What an extensive list Amritha! Kudos for the compilation. Family secrets…the topic itself is so intriguing!
Oh Amritha I cant express how happy I am reading this list of books you shared in this post based on family secrets. I want to congratulate you for making this indepth research on a sub genre which many of us will never think of . This indicates the supreme quality of reader you are. I will follow your recommending and will try to pick a few if not all from the list you shared. Keep sharing such bookish lists as readers like me always look for it.
Wow! The list is so impressive all books are exceptional. I want to read all of them and the genre is equally intriguing. Thanks for the list.

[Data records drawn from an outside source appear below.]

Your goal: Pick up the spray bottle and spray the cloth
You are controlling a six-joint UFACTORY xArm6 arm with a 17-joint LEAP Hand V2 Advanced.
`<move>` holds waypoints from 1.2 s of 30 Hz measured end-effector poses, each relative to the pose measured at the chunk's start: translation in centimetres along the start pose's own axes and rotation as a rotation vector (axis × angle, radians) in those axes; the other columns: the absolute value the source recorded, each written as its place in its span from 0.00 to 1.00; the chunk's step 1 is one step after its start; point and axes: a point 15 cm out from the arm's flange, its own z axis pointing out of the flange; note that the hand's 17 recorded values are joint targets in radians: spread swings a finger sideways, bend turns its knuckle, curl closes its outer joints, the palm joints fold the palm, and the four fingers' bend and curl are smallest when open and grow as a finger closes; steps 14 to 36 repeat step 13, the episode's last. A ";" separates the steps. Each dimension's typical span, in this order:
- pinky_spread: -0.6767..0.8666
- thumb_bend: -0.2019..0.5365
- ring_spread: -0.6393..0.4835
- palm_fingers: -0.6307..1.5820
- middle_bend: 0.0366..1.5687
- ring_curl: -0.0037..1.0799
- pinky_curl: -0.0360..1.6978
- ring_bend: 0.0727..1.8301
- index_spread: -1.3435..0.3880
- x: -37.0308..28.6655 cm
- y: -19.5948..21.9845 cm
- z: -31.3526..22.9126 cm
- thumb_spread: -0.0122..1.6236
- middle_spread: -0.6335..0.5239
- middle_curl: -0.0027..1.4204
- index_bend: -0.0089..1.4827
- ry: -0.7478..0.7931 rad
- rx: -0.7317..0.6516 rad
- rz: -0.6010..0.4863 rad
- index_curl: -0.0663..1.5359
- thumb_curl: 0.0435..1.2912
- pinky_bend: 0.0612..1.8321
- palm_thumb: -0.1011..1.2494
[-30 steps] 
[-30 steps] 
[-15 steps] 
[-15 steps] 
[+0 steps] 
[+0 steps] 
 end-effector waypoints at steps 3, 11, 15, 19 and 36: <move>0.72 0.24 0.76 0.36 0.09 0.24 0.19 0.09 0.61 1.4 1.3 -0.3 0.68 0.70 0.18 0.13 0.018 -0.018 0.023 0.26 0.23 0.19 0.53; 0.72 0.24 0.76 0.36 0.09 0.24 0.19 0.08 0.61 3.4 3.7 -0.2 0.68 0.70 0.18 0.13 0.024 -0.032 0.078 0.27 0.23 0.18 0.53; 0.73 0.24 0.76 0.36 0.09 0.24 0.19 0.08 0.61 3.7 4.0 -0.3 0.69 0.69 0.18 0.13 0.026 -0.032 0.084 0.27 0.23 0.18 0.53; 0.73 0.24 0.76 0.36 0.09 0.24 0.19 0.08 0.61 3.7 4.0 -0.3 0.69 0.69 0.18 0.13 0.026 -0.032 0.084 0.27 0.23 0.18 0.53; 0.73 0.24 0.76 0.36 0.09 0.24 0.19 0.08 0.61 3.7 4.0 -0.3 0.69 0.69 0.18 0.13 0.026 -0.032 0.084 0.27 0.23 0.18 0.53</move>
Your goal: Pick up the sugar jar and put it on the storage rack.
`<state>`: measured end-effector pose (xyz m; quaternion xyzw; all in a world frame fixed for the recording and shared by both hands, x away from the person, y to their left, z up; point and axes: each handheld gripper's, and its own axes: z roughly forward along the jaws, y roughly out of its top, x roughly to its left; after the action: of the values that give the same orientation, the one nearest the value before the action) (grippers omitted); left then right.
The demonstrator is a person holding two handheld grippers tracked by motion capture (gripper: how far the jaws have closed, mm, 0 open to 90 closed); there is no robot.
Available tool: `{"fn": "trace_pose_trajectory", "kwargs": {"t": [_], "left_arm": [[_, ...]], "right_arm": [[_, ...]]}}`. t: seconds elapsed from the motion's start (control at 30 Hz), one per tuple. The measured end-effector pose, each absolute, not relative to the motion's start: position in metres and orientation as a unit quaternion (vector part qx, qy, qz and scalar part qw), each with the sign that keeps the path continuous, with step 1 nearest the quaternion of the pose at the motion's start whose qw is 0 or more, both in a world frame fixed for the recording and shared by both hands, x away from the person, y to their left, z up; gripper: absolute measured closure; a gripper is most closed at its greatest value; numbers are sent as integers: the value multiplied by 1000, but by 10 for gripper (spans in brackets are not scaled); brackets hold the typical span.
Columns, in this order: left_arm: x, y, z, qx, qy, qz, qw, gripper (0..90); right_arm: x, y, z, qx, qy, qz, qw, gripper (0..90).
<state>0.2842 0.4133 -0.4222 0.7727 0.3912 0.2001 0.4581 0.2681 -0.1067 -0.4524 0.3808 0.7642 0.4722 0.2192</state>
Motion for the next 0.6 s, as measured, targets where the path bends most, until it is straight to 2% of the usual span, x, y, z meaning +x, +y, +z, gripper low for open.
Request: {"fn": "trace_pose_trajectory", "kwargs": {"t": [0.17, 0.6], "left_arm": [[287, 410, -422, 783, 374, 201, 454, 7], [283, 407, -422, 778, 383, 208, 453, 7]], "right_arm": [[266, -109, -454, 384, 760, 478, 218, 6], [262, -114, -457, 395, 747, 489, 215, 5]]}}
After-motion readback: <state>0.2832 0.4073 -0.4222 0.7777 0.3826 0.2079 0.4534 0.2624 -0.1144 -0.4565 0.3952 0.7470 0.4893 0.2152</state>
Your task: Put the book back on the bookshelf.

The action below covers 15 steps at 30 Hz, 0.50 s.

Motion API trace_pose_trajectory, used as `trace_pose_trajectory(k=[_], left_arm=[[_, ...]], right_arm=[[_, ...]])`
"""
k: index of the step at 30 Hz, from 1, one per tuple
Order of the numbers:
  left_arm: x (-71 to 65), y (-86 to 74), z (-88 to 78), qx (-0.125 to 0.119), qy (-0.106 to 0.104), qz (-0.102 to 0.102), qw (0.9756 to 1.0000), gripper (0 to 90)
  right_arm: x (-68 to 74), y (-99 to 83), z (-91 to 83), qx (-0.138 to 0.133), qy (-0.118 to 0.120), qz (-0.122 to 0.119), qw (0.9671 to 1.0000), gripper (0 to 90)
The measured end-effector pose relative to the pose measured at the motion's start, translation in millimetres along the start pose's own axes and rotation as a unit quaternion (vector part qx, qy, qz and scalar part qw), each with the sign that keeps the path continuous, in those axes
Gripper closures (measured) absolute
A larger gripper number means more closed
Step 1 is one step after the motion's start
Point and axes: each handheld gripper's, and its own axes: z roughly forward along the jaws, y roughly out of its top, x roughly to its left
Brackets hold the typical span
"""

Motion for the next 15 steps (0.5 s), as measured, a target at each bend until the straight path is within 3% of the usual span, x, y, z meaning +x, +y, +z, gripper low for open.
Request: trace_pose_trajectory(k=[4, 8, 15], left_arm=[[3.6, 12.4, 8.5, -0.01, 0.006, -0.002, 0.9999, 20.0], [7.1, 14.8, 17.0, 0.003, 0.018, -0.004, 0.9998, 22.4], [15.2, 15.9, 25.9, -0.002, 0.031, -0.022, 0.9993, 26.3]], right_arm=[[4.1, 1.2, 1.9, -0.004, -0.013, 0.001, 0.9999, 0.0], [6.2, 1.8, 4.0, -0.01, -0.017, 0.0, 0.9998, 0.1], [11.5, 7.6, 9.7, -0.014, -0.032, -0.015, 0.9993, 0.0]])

I consider myself a voracious reader and am shocked/ashamed to say I haven’t read any of the books on the blog. Will try Taylor Jenkin Reid book as I like her writing style. Thanks
This post will help readers who are very much interested to know books and details based on family history and much more. All the light we cannot see i the book I have read before and I have loved it . family history always interest me , have read many by Agatha h Christie kind of family based and many other novels.
This is sure a very extensive list. I have read Inheritance and I really liked it. I will share this post with my daughter. She loves reading these types of books.
Oh my my! what an exhaustive list of recommendations Amritha… I have to admit that I haven’t read any😛. But this blog is going to become my Go To list for this genre.
Wow, this is quite some list! I am sorry to say I haven’t read any of these but the good part is now I have some great books to add to my library and work on when I have some time!
Such a long list of recommendations and each seems more interesting than the previous one. Would love to add a few of these to my TBR too.
Please imagine me shouting from a rooftop how much I loved your compilation! It is so so so inspiring 😀
Beautiful picks Amritha. And you synopsis of each is crisp and very interesting l, making one to want to pick up these books for reading. It would have been great if links to buy these books were also included. And I think Little Fireflies Everywhere came as a series also recently right on one of the OTT platforms?
Wow! That’s quite an extensive list of recommendations. The list is truly remarkable, with each book being exceptional.
Woow Amritha, loved this amazing list of Novels. Trust me I heard a few names but did not get a chance to read. I am saving this list and soon going to start reading all of them.
this blog has got to me at the right time. Its when I am thinking serious about the reading list. Thanks! would be added to the list
Such a lost list of interesting novel . Going read the paper girl of Paris. Will let you know how I found the book.
Great list! I’ve read some of these — I’l have to read the rest, now. 🙂
What an interesting collection and I’ve definitely added some to my TBR list. Of these, I’ve only read ‘My Sister the Serial Killer’ so far. It’s interesting that so many of the ones you have chosen are based around World War II.